** DIRECTIONS **
Starting at the first line and ending at the last, output the data exactly.

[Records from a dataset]
_ _ _ _ _ _ _
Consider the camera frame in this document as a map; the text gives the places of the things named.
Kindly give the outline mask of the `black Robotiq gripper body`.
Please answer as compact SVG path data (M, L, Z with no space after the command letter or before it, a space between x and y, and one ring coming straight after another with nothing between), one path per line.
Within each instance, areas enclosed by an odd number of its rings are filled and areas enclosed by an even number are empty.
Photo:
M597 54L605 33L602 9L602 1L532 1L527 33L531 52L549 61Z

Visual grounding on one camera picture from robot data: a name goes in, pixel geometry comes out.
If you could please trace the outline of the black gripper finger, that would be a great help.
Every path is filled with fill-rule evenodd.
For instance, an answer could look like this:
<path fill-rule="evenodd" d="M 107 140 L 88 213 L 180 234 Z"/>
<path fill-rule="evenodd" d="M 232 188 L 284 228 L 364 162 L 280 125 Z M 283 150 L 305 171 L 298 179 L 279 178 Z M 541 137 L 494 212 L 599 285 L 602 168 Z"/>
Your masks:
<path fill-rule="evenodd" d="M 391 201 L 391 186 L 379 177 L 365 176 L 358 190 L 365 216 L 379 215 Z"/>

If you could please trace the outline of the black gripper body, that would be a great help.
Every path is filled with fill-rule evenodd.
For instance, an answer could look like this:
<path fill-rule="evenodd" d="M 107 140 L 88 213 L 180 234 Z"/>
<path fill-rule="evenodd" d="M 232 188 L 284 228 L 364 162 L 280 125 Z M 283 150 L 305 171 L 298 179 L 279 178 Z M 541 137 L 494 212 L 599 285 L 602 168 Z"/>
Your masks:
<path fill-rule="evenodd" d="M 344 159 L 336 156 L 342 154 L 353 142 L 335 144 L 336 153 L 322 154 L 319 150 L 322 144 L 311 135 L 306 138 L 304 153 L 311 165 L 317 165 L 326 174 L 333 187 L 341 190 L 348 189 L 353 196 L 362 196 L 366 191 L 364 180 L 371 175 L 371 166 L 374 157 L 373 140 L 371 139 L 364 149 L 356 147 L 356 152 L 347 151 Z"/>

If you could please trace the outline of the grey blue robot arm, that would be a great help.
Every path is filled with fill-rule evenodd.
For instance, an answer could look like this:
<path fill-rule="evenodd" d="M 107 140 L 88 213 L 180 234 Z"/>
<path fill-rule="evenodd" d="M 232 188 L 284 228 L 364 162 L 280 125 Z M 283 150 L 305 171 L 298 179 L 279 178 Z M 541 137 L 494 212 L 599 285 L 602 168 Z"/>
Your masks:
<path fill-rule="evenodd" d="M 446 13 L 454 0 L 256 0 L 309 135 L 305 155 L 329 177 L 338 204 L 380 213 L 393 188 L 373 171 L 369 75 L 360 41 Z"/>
_ _ _ _ _ _ _
** OUTPUT BELOW **
Consider the camera frame in this document as a map; the text gives the places of the things named.
Kindly give the outline mask of the `black Robotiq gripper body`.
Please answer as compact SVG path data (M, L, Z with no space after the command letter or before it, a space between x and y, and one ring coming straight after another with nothing between), one path per line.
Within each instance, areas enclosed by an odd number of its rings are filled and areas enclosed by an even number are empty.
Photo:
M597 54L605 33L602 9L602 1L532 1L527 33L531 52L549 61Z

Visual grounding on one camera picture from robot data: a name goes in, pixel geometry comes out.
If you could please trace the outline of the black gripper finger, that would be a great help.
Every path is filled with fill-rule evenodd.
For instance, an answer could look like this:
<path fill-rule="evenodd" d="M 107 140 L 88 213 L 180 234 Z"/>
<path fill-rule="evenodd" d="M 232 188 L 284 228 L 364 162 L 280 125 Z M 283 150 L 305 171 L 298 179 L 279 178 Z M 541 137 L 494 212 L 599 285 L 602 168 Z"/>
Your masks:
<path fill-rule="evenodd" d="M 391 201 L 391 186 L 379 177 L 365 176 L 358 190 L 365 216 L 379 215 Z"/>

If you could please trace the outline of the black gripper body, that would be a great help.
Every path is filled with fill-rule evenodd.
For instance, an answer could look like this:
<path fill-rule="evenodd" d="M 107 140 L 88 213 L 180 234 Z"/>
<path fill-rule="evenodd" d="M 232 188 L 284 228 L 364 162 L 280 125 Z M 283 150 L 305 171 L 298 179 L 279 178 Z M 541 137 L 494 212 L 599 285 L 602 168 Z"/>
Your masks:
<path fill-rule="evenodd" d="M 344 159 L 336 156 L 342 154 L 353 142 L 335 144 L 336 153 L 322 154 L 319 150 L 322 144 L 311 135 L 306 138 L 304 153 L 311 165 L 317 165 L 326 174 L 333 187 L 341 190 L 348 189 L 353 196 L 362 196 L 366 191 L 364 180 L 371 175 L 371 166 L 374 157 L 373 140 L 371 139 L 364 149 L 356 147 L 356 152 L 347 151 Z"/>

If you could please trace the outline of the grey blue robot arm, that would be a great help.
Every path is filled with fill-rule evenodd.
For instance, an answer could look like this:
<path fill-rule="evenodd" d="M 107 140 L 88 213 L 180 234 Z"/>
<path fill-rule="evenodd" d="M 232 188 L 284 228 L 364 162 L 280 125 Z M 283 150 L 305 171 L 298 179 L 279 178 Z M 541 137 L 494 212 L 599 285 L 602 168 Z"/>
Your masks:
<path fill-rule="evenodd" d="M 446 13 L 454 0 L 256 0 L 309 135 L 305 155 L 329 177 L 338 204 L 380 213 L 393 188 L 373 171 L 369 75 L 360 41 Z"/>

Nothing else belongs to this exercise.